En 2013, le rapport de la banque ne signalait « rien d’inhabituel » pour les transactions d’Epstein. Aucune « activité inhabituelle » ne se produisait, selon le rapport.

Selon les autorités des îles Vierges, la fréquence des paiements d’Epstein et le nombre de paiements effectués à des femmes auraient dû déclencher une action.

JPMorgan a fourni à Epstein des lignes de crédit allant jusqu’à 50 millions de dollars juste avant de mettre fin à sa relation avec lui en 2013.

La plainte a été déposée devant un tribunal fédéral à New York.

Les autorités demandent au tribunal d’ordonner à la banque de payer des amendes au gouvernement, et d’exhorter la banque à restituer « tous les gains mal acquis », en plus de sanctions civiles.

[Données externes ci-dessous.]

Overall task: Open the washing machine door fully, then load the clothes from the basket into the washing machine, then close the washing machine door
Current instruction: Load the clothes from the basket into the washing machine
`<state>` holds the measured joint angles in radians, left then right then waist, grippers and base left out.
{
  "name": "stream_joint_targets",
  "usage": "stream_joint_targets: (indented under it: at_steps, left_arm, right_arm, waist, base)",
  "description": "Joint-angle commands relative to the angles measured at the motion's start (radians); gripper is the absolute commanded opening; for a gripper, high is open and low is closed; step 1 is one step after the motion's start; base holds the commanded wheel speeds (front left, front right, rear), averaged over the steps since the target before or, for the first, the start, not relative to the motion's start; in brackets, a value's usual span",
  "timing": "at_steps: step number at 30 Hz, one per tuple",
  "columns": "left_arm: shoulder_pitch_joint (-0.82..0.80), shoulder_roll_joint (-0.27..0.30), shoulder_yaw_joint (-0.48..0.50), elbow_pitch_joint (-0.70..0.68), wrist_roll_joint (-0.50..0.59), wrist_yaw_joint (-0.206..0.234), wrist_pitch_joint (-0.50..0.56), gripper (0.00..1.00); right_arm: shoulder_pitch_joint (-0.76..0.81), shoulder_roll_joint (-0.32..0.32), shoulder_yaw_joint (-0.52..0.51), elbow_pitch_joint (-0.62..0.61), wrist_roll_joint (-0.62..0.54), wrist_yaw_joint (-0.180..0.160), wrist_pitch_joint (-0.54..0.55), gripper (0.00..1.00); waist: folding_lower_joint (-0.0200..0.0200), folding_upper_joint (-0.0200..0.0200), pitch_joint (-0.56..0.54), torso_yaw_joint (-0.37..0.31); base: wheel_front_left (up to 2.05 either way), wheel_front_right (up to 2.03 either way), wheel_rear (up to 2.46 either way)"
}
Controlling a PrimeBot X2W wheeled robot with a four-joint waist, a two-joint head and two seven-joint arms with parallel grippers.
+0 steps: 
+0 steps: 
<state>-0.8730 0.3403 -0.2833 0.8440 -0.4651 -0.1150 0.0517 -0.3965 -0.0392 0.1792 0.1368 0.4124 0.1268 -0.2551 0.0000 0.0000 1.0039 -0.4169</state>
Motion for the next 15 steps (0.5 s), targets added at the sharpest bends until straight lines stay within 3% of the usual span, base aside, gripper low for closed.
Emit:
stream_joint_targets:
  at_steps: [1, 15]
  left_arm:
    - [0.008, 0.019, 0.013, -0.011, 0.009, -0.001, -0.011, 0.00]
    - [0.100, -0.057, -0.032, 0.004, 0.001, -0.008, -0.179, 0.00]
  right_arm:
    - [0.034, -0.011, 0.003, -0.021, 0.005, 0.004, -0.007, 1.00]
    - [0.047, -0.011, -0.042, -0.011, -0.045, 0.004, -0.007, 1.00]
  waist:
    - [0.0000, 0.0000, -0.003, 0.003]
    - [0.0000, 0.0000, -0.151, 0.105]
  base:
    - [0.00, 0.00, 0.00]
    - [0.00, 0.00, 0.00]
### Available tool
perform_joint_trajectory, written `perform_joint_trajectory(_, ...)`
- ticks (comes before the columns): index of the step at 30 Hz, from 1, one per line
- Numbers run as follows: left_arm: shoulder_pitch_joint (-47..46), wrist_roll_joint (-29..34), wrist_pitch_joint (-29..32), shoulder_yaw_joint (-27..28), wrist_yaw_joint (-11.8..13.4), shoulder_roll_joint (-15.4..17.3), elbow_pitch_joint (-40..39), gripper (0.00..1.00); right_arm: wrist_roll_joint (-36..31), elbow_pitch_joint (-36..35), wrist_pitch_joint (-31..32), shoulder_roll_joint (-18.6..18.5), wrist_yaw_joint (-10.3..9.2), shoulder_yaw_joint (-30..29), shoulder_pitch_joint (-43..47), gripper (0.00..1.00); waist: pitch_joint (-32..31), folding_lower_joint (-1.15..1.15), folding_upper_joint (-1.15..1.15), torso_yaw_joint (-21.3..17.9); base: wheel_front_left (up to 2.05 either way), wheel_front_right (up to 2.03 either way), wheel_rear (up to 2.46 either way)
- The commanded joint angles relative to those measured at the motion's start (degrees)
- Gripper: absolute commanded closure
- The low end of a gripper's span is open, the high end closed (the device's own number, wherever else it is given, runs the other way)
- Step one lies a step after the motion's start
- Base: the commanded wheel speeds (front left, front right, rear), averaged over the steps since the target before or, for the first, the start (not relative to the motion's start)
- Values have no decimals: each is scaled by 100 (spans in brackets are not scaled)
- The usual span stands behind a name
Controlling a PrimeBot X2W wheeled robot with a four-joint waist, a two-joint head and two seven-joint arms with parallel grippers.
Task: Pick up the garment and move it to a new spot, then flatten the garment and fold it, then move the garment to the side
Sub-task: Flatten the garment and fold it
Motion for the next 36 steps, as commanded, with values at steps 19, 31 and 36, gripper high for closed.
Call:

Le tribunal devrait également prononcer une injonction qui empêchera « toute nouvelle conduite illégale et toute dissimulation de conduite illégale », ont déclaré les autorités.

JPMorgan (JPMC) n’a pas répondu à une demande de commentaire.

La banque a déposé une requête en irrecevabilité, qualifiant l’action de « cours magistral de déviation qui cherche à tenir JPMC responsable de ne pas avoir enquêté sur les crimes d’Epstein il y a plus de dix ans », alors même que les autorités « avaient accès à l’époque aux mêmes informations, allégations et rumeurs concernant Epstein, sur lesquelles JPMC aurait dû agir ».

La requête indique également que l’action en justice « repose sur la théorie indéfendable selon laquelle JPMC a participé à l’entreprise de trafic sexuel d’Epstein et était, d’une manière ou d’une autre, dans une position unique pour y mettre un terme ».